In 1890, he traveled through south Louisiana and four years later wrote at some length about what he found, including in “the Attakapas country made classic by the genius of Longfellow.” The scenery and the people charmed him and the lyrical language and names given Acadian children intrigued him.
One of his first observations, more than 120 years ago was that “ the wide and turbid Atchafalaya … threatens, if not curbed by artificial means, to divert the waters of the [Mississippi] river from its present channel.” But it was under “the tranquil waters of the Teche, its banks covered with moss-grown live-oaks,” that he began to “imagine what must have been the feelings of the Acadians when they saw for the first time ... the beautiful Attakapas country.“
In St. Martinville he found that “French is essentially the language of the inhabitants and it is well spoken by the educated class.“
“There is but one hotel in St. Martinville,” he said. “It is a large house with a wide gallery and massive brick columns. Everything is as in antebellum days; no register awaits the names of the guests, and the owner seems to have implicit confidence in the honesty of his boarders. As the criminal court was in session, the members of the jury were taking their dinners at the hotel when I arrived. There being no place at the table for me, I was given a comfortable rocking chair and I sat in the dining room during the dinner of the jurors. As several of them were Acadians, I listened very attentively to their conversation and took notes while they were speaking.

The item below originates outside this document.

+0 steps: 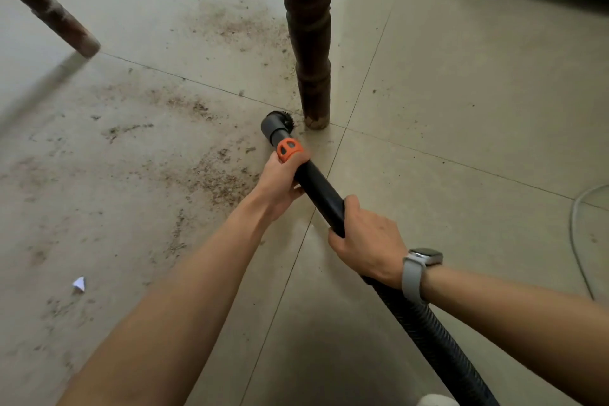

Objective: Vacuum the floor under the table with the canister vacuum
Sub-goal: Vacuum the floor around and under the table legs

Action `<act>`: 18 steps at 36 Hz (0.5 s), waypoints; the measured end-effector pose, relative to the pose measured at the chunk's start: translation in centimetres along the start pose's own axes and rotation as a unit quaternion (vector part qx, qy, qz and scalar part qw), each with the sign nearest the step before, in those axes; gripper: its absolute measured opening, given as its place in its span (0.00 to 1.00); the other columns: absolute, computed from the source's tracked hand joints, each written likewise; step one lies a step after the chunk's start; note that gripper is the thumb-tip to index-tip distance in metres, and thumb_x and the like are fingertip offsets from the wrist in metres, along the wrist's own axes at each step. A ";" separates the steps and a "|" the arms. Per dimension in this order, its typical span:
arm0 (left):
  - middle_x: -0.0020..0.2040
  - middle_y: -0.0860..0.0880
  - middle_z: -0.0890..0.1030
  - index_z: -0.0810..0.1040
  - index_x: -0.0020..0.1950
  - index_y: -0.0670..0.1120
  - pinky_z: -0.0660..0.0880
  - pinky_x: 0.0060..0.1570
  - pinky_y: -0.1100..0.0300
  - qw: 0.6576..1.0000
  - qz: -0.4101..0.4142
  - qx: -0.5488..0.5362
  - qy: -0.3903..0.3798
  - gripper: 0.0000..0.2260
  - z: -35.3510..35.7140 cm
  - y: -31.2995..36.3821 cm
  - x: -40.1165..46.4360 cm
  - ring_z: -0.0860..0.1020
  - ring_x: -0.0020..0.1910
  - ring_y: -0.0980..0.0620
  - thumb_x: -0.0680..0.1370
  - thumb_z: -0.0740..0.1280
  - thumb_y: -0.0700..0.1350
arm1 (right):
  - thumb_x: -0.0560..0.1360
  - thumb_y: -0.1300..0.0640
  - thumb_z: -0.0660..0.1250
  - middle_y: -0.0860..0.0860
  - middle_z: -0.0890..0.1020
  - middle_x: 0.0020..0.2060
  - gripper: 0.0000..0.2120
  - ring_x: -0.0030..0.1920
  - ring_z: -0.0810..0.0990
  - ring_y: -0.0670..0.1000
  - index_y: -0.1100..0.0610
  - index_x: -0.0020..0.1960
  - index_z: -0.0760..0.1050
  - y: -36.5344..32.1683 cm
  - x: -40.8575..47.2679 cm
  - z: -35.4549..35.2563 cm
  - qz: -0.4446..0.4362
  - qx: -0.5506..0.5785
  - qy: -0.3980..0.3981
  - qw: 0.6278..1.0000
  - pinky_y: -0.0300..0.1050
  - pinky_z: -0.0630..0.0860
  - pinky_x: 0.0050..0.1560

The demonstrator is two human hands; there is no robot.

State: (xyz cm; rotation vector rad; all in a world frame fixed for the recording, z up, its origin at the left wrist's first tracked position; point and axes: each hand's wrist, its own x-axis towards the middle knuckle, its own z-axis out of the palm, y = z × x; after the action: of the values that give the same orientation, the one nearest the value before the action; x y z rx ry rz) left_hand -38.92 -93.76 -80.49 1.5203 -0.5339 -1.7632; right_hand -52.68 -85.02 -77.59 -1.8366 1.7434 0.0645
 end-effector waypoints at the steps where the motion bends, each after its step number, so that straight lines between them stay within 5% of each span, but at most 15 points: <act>1: 0.57 0.41 0.74 0.67 0.66 0.45 0.79 0.47 0.53 1.000 0.007 0.003 0.001 0.18 -0.1 0.0 0.0 0.76 0.59 0.41 0.78 0.65 0.40 | 0.78 0.50 0.59 0.47 0.72 0.36 0.11 0.33 0.73 0.50 0.53 0.51 0.57 -0.1 -0.1 0.0 -0.003 0.005 0.000 1.000 0.42 0.67 0.31; 6: 0.51 0.44 0.75 0.67 0.65 0.43 0.78 0.48 0.53 1.000 0.021 0.013 -0.002 0.16 -0.7 -0.4 -0.1 0.77 0.52 0.45 0.78 0.64 0.40 | 0.78 0.51 0.59 0.48 0.73 0.38 0.10 0.36 0.76 0.52 0.54 0.54 0.60 -0.9 -1.1 0.4 -0.012 0.017 0.003 1.000 0.45 0.74 0.36; 18: 0.57 0.41 0.76 0.69 0.64 0.43 0.77 0.54 0.49 1.000 -0.012 0.015 -0.020 0.16 -0.3 -2.1 -0.8 0.76 0.61 0.39 0.77 0.65 0.40 | 0.78 0.49 0.58 0.48 0.74 0.39 0.11 0.37 0.77 0.52 0.53 0.52 0.59 0.0 -3.4 0.2 0.008 0.002 0.002 1.000 0.44 0.73 0.36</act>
State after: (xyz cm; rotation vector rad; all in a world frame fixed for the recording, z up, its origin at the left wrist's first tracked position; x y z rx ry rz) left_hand -39.12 -91.80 -81.53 1.5204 -0.5667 -1.8152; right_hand -53.07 -81.85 -76.28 -1.8211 1.7605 0.0638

“There being such vast prairies in the Attakapas the Acadians settlers compared them with the wide expanse of the ocean and applied to them many nautical terms. They say aller au large (to go to sea), or mettre à la voile (to set sail) when they start to cross the prairie, and an island is, in their language, a piece of wooded ground on the prairie.”
On Saturday, Fortier went to a bal de maison, a house dance, near St.
Martinville.
“The ball room was a huge hall with galleries all around it. When we entered it was crowded with persons dancing to the music of three fiddles. … My friend, a wealthy young planter, born in the neighborhood, introduced me to many persons and I had a good chance to hear the Acadian dialect. … Most of the men appeared uncouth and awkward, but the young girls were really charming. They were elegant well-dressed, and exceedingly handsome. They had large and soft black eyes and beautiful hair.”
The visitor was intrigued by the gambling room next to the ballroom. “There were about a dozen men at a table playing cards,” he wrote. “One lamp suspended from the ceiling threw a dim light upon the players, who appeared at first very wild, with their broad-brimmed felt hats on their heads and their long untrimmed sun-burnt faces. There was, however, a kindly expression on every face, and everything was so quiet that I saw that the men were not professional gamblers.”
But another room was more intriguing still.
“After supper my friend asked me if I wanted to see le parc aux petits. I followed him without knowing what he meant and he took me to a room adjoining the dancing hall, where I saw a number of little children thrown on a bed and sleeping.
“The names of the children in Acadian families are quite as strange as the old Biblical names among the early Puritans, but much more harmonious. For instance, in one family the boy was called Duradon, and his five sisters answered to the names Elfige, Enyone, Meridie, Ozeina and Fronie. A father who had a musical ear called his sons Valmir, Valmore, Valsin, Valcour and Valerien, while another, with a tincture of the classics, called his boy Deus, and his daughter Deussa.”